*TASK DIRECTIONS:* Retype the listing exactly as it stands, and keep every image out.

++++

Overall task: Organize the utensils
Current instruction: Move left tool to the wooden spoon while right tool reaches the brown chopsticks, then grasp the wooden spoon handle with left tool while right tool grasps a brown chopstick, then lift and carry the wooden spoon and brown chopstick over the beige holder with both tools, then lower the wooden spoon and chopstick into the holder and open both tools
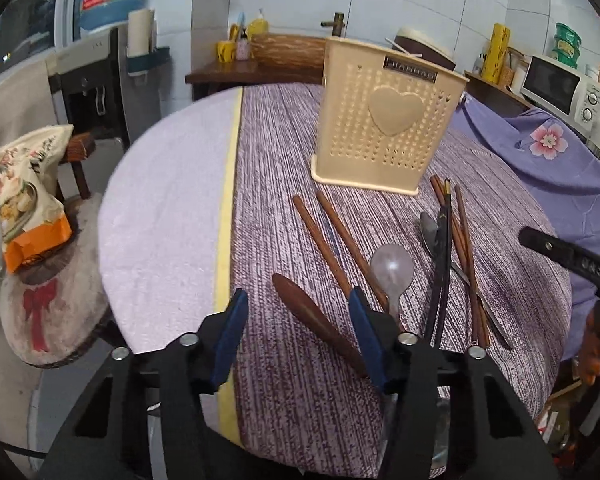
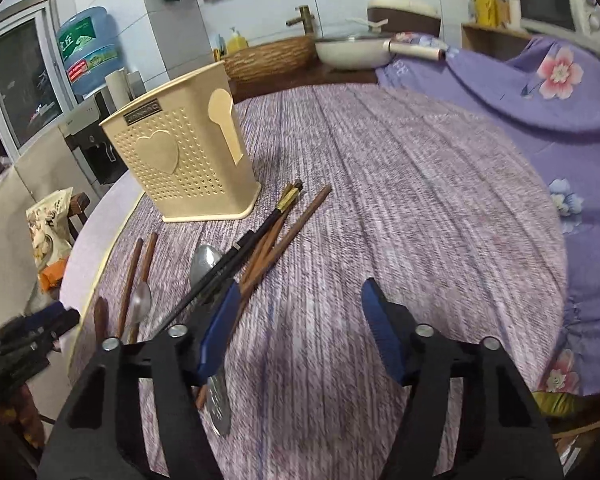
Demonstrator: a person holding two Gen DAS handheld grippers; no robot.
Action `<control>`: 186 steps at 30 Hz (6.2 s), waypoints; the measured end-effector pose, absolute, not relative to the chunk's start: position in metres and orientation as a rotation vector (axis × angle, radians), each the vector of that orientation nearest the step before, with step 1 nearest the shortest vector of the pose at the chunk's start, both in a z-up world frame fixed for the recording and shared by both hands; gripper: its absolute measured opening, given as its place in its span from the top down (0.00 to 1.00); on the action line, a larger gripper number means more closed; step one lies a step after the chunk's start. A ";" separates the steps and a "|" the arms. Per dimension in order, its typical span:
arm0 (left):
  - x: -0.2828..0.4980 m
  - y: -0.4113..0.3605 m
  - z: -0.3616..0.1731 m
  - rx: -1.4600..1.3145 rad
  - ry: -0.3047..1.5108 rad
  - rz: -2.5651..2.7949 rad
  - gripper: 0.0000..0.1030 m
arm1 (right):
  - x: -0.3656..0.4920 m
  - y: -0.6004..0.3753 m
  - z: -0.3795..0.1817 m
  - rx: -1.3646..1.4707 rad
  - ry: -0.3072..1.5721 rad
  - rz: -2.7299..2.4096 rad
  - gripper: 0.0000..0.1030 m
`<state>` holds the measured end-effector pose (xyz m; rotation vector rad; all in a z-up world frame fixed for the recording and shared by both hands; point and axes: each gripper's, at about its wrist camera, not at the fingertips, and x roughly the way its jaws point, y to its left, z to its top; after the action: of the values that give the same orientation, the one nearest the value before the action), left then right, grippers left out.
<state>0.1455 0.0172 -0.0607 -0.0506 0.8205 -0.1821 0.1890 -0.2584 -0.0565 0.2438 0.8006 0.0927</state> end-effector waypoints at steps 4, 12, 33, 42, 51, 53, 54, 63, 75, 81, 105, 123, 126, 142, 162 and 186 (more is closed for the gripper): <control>0.156 0.020 -0.064 -0.084 0.870 -0.192 0.59 | 0.226 -0.258 -0.062 0.273 0.867 0.100 0.59; 0.168 0.020 -0.064 -0.114 0.900 -0.167 0.63 | 0.267 -0.249 -0.063 0.240 0.892 0.029 0.68; 0.177 0.005 -0.083 -0.101 0.964 -0.099 0.77 | 0.298 -0.256 -0.084 0.288 0.958 -0.068 0.82; 0.185 -0.002 -0.084 -0.074 0.960 -0.098 0.78 | 0.306 -0.250 -0.089 0.272 0.962 -0.076 0.88; 0.188 -0.016 -0.084 -0.016 0.962 -0.105 0.80 | 0.314 -0.251 -0.090 0.264 0.968 -0.058 0.88; 0.189 -0.016 -0.084 -0.018 0.959 -0.110 0.80 | 0.314 -0.253 -0.090 0.269 0.965 -0.050 0.88; 0.190 -0.016 -0.084 -0.020 0.960 -0.113 0.80 | 0.314 -0.253 -0.090 0.269 0.964 -0.046 0.89; 0.210 -0.018 -0.081 -0.057 0.954 -0.149 0.84 | 0.317 -0.258 -0.090 0.297 0.939 0.013 0.93; 0.230 -0.025 -0.044 -0.065 0.829 -0.185 0.85 | 0.308 -0.255 -0.053 0.248 0.796 0.044 0.93; 0.235 -0.022 -0.023 -0.072 0.772 -0.187 0.85 | 0.293 -0.255 -0.024 0.201 0.697 0.062 0.93; 0.205 -0.009 0.043 -0.076 0.525 -0.135 0.85 | 0.200 -0.249 0.075 0.064 0.383 0.129 0.93; 0.196 -0.009 0.061 -0.075 0.478 -0.153 0.85 | 0.188 -0.238 0.088 0.038 0.353 0.199 0.93; 0.196 -0.010 0.070 -0.079 0.477 -0.180 0.85 | 0.191 -0.234 0.093 0.050 0.359 0.233 0.93; 0.216 -0.028 0.181 -0.070 0.337 -0.247 0.85 | 0.220 -0.211 0.216 0.104 0.238 0.352 0.93; 0.289 -0.044 0.115 -0.108 0.429 -0.185 0.85 | 0.298 -0.190 0.152 0.098 0.351 0.234 0.93; 0.301 -0.047 0.060 -0.086 0.525 -0.207 0.79 | 0.316 -0.204 0.098 0.132 0.432 0.181 0.92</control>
<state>0.3013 -0.0470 0.0600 -0.0855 0.5245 -0.2074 0.3161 -0.2042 0.0984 0.1322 0.4324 0.1814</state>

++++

*OUTPUT OF THE EXERCISE:*
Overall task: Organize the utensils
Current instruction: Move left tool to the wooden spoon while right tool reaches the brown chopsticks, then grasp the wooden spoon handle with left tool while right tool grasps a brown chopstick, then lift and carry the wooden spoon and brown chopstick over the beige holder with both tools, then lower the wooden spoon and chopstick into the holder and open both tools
Demonstrator: a person holding two Gen DAS handheld grippers; no robot.
Action `<control>`: 186 steps at 30 Hz (6.2 s), waypoints; the measured end-effector pose, absolute, not relative to the chunk's start: position in metres and orientation as a rotation vector (axis × angle, radians), each the vector of that orientation nearest the step before, with step 1 nearest the shortest vector of the pose at the chunk's start, both in a z-up world frame fixed for the recording and shared by both hands; gripper: its absolute measured opening, given as its place in its span from the top down (0.00 to 1.00); on the action line, a larger gripper number means more closed; step one lies a step after the chunk's start. A ";" separates the steps and a "|" the arms. Per dimension in order, its typical span:
arm0 (left):
  - x: -0.2828..0.4980 m
  - y: -0.4113..0.3605 m
  - z: -0.3616..0.1731 m
  - rx: -1.4600..1.3145 rad
  - ry: -0.3047..1.5108 rad
  - rz: -2.5651..2.7949 rad
  - gripper: 0.0000..0.1030 m
arm1 (right):
  - x: -0.3656..0.4920 m
  - y: -0.6004..0.3753 m
  - z: -0.3795..0.1817 m
  - rx: -1.3646..1.4707 rad
  - ry: -0.3072..1.5721 rad
  - rz: -2.7299..2.4096 rad
  - gripper: 0.0000..0.1030 m
`<state>` holds the measured end-effector pose (xyz m; rotation vector rad; all in a z-up world frame fixed for the recording and shared by both hands; point and axes: each gripper's, at about its wrist camera, not at the fingertips, and x roughly the way its jaws point, y to its left, z to its top; after the action: of the values that give the same orientation, the one nearest the value before the action), left then right, grippers left out.
<state>0.1455 0.0172 -0.0607 -0.0506 0.8205 -0.1821 0.1890 -0.2584 -0.0565 0.2438 0.8006 0.0927</state> end-effector waypoints at steps 4, 12, 33, 42, 51, 53, 54, 63, 75, 81, 105, 123, 126, 142, 162 and 186 (more is closed for the gripper): <control>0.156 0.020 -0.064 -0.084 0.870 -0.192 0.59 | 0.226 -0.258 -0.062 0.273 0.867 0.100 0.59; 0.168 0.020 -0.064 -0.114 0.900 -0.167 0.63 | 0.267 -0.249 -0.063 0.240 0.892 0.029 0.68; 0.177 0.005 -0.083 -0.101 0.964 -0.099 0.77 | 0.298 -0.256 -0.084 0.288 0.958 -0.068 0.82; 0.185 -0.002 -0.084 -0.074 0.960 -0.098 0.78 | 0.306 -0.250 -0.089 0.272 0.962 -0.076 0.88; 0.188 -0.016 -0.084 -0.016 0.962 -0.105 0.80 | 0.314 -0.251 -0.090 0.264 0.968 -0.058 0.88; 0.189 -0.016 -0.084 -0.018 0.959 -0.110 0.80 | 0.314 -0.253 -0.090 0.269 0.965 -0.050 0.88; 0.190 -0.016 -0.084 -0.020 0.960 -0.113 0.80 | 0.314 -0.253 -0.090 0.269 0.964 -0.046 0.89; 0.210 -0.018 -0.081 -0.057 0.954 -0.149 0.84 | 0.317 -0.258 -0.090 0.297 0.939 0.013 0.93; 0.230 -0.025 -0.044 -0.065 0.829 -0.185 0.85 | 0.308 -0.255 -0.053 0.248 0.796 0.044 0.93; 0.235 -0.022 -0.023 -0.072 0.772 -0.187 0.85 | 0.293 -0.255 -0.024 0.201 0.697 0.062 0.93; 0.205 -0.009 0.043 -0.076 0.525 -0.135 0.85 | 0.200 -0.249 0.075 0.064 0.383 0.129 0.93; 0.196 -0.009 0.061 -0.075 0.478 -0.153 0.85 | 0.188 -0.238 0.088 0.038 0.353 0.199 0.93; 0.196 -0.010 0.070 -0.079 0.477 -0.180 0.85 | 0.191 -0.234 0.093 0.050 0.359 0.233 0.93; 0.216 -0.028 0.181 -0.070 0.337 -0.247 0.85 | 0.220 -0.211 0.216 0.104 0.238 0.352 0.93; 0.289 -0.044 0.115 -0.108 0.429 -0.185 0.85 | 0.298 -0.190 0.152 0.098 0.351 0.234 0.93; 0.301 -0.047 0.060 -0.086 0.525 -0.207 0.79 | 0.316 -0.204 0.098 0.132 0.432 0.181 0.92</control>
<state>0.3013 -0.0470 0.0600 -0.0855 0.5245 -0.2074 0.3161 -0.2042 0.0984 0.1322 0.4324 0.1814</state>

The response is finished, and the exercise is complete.